A eventual divulgação, pela direcção de Informação da RTP, das imagens em bruto dos confrontos no Parlamento aos agentes da PSP que foram às instalações da empresa a 15 de Novembro é uma violação do Estatuto do Jornalista. De acordo com este diploma legal, os directores de Informação, os administradores, gerentes ou qualquer pessoa que trabalhe numa empresa de media "não podem, salvo com autorização escrita do jornalista envolvido, divulgar as suas fontes de informação, incluindo os arquivos jornalísticos de texto, som ou imagem das empresas".

O mesmo artigo também estipula que nem os jornalistas nem as empresas podem ser "desapossados" ou "obrigados a exibir os elementos recolhidos no exercício da profissão, salvo por mandado judicial e nos demais casos previstos na lei".

Esses outros casos são muito específicos e são enquadrados pelo Código de Processo Penal. Este Código também torna infractores os elementos da PSP envolvidos neste caso. Porque pela lei as autoridades só podem pedir o acesso a este tipo de conteúdos com um mandado judicial (uma autorização de um juiz) - o que não sucedeu. E, de acordo com a administração da RTP, houve elementos estranhos à empresa que ali entraram, pela mão da Direcção de Informação e sem o seu conhecimento, e que visionaram imagens dos incidentes verificados após a manifestação em frente ao Parlamento, no dia da greve geral. Ou seja, sem qualquer mandado judicial.

Na carta que enviou na quarta-feira à redacção aquando do seu pedido de demissão, Nuno Santos afirma que "durante o processo" manteve "informado e com detalhe" o director-geral de conteúdos. Não especifica, porém, se se trata apenas do período em que teve prestar esclarecimentos aos órgãos representativos dos trabalhadores sobre a polémica ou se abrange também os dias anteriores, em que a PSP esteve na RTP.

Depois de conhecer os resultados do inquérito urgente que mandou fazer na PSP, o ministro da Administração Interna admitiu, em comunicado, que aquela força policial pediu o acesso "às imagens televisivas" dos incidentes do dia 14, e que fez o "visionamento das imagens televisivas" dos confrontos nas "instalações da RTP" no dia 15. Mas não especifica, nestes dois casos, se se refere a imagens transmitidas em antena ou se são todas as imagens recolhidas.

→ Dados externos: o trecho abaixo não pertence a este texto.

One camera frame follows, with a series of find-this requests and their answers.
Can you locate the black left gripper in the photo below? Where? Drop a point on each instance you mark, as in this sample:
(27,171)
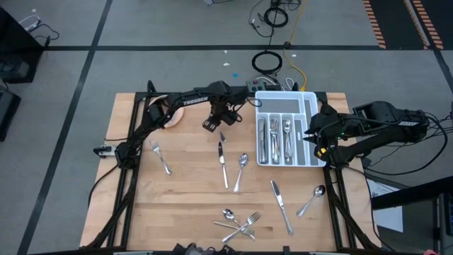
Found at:
(226,110)

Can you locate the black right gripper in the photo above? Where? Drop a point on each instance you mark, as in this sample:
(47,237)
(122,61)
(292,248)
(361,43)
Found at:
(325,127)

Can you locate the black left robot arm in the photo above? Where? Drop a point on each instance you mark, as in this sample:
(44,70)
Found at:
(198,99)

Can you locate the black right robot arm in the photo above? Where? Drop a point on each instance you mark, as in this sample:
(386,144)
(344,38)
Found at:
(389,120)

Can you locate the peach saucer plate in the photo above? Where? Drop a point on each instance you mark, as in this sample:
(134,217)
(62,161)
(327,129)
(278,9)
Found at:
(178,117)

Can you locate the white cutlery organizer tray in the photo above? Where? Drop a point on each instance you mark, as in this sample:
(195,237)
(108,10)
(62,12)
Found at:
(279,106)

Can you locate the grey power strip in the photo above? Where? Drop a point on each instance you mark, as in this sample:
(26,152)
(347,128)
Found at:
(262,86)

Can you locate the white paper sheet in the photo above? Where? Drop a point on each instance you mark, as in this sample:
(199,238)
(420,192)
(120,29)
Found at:
(385,209)

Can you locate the black desk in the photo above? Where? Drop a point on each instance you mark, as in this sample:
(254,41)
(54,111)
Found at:
(410,193)

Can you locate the black mat with orange stripes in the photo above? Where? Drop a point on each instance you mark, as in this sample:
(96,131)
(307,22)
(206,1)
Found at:
(396,21)

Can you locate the black cabinet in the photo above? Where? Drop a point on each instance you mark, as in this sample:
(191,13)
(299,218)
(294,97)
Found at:
(17,46)
(7,113)

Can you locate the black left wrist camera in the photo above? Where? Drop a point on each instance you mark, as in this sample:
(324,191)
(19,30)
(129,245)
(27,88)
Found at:
(234,117)

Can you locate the black table frame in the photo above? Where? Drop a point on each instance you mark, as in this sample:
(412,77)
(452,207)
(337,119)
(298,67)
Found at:
(131,198)

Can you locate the black table-level camera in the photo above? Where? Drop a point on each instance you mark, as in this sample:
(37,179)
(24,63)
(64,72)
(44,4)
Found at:
(198,249)

Também reconhece que a PSP "não tem em seu poder quaisquer outras imagens, designadamente não editadas ou não difundidas publicamente". Mas Miguel Macedo deixa um recado explícito: realça que "todas as entidades têm o dever de colaborar, nos termos da lei, com as autoridades de investigação criminal, tendo em vista a descoberta da verdade". E como há dúvidas sobre se a PSP "pode ter legitimamente acesso" a imagens em bruto por "ser uma polícia com poderes de investigação criminal", o MAI vai pedir um parecer ao Conselho Consultivo da Procuradoria-Geral da República.

De acordo com o Código de Processo Penal, o acesso e apreensão de meios de prova feitos por órgãos de polícia criminal têm que ser autorizados, ordenados ou validade por despacho da autoridade judiciária. A excepção é se os visados consentirem expressamente, por escrito - o que não aconteceu com os autores das imagens da RTP, que não terão sequer sido consultados.

Como se trata de conteúdo criado por jornalistas - os operadores de câmara e os fotógrafos estão igualmente incluídos -, estes podem recusar o acesso alegando segredo profissional, que está salvaguardado por lei. Se a PSP insistir, o assunto terá que ser decidido pelo tribunal.